• _Problem description_: Throughout the entries below, report every line where "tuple" is found.

• _Data records_:

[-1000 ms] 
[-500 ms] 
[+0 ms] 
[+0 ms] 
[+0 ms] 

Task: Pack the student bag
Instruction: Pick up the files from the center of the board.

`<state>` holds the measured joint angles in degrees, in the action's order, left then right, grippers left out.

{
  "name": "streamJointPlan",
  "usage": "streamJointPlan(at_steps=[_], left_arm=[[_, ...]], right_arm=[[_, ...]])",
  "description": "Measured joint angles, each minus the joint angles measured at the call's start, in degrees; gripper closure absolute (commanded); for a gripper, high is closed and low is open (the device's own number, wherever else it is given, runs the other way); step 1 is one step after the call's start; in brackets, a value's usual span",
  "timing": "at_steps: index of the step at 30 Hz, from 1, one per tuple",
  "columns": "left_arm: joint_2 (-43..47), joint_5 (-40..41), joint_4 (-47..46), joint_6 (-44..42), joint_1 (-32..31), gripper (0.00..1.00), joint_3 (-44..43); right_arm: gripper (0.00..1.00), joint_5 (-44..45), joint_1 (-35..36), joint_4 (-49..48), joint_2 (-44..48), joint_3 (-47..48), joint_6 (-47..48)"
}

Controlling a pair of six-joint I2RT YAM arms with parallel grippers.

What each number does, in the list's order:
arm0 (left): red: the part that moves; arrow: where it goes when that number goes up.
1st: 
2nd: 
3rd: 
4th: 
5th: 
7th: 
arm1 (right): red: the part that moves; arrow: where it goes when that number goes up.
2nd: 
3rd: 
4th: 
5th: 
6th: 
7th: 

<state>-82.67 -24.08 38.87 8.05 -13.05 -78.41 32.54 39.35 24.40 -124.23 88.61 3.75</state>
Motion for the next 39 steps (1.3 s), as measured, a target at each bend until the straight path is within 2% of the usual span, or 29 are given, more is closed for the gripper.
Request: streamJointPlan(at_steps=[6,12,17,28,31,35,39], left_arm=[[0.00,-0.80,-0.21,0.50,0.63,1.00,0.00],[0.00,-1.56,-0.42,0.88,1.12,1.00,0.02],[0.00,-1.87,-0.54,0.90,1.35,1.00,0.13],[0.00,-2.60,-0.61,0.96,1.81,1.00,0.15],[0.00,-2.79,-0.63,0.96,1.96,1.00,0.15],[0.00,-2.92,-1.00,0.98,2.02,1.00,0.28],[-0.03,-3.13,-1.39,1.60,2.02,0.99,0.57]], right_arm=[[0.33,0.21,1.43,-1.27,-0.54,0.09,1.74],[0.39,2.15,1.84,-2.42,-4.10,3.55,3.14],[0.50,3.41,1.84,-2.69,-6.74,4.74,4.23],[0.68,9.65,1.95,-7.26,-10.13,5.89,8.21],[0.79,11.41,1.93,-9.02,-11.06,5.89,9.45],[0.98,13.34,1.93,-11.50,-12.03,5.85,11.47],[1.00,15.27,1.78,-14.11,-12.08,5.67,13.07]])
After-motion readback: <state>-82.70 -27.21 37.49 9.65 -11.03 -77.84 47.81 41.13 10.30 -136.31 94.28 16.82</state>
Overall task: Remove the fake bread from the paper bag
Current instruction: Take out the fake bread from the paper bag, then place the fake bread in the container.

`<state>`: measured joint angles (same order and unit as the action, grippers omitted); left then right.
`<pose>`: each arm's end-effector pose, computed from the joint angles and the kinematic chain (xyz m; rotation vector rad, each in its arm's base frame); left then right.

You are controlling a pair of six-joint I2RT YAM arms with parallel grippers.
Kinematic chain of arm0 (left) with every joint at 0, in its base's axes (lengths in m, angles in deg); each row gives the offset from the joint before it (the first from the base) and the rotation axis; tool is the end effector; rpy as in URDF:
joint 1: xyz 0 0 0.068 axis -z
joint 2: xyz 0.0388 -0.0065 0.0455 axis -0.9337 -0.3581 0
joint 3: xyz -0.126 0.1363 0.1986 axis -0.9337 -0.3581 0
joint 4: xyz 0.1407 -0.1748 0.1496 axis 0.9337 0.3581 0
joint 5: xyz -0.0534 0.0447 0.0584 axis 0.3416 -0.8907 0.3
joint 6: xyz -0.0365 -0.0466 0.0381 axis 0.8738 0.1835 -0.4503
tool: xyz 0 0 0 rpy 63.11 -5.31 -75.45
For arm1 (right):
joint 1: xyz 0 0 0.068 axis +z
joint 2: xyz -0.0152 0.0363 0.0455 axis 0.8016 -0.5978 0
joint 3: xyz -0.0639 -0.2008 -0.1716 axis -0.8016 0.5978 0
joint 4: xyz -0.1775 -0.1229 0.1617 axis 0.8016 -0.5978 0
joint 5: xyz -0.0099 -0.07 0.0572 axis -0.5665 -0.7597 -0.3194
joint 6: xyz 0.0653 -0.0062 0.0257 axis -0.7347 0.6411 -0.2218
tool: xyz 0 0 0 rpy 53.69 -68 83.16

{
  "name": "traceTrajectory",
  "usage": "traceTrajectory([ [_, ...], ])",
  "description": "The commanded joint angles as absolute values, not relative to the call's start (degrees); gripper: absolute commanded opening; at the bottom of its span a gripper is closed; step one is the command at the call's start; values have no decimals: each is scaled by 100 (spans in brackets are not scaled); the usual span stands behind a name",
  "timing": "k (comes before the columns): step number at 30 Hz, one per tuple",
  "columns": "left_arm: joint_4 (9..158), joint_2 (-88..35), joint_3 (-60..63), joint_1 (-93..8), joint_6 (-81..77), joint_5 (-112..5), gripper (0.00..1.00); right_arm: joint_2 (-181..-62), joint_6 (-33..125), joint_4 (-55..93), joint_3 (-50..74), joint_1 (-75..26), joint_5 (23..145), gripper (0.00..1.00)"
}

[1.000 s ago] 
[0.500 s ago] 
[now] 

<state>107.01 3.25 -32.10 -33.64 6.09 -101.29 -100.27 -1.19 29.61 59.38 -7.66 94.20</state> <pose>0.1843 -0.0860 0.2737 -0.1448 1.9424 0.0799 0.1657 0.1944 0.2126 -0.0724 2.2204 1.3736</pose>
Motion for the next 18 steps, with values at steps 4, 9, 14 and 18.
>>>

• _Result below_:
  "timing": "at_steps: index of the step at 30 Hz, from 1, one per tuple",
  "timing": "k (comes before the columns): step number at 30 Hz, one per tuple",

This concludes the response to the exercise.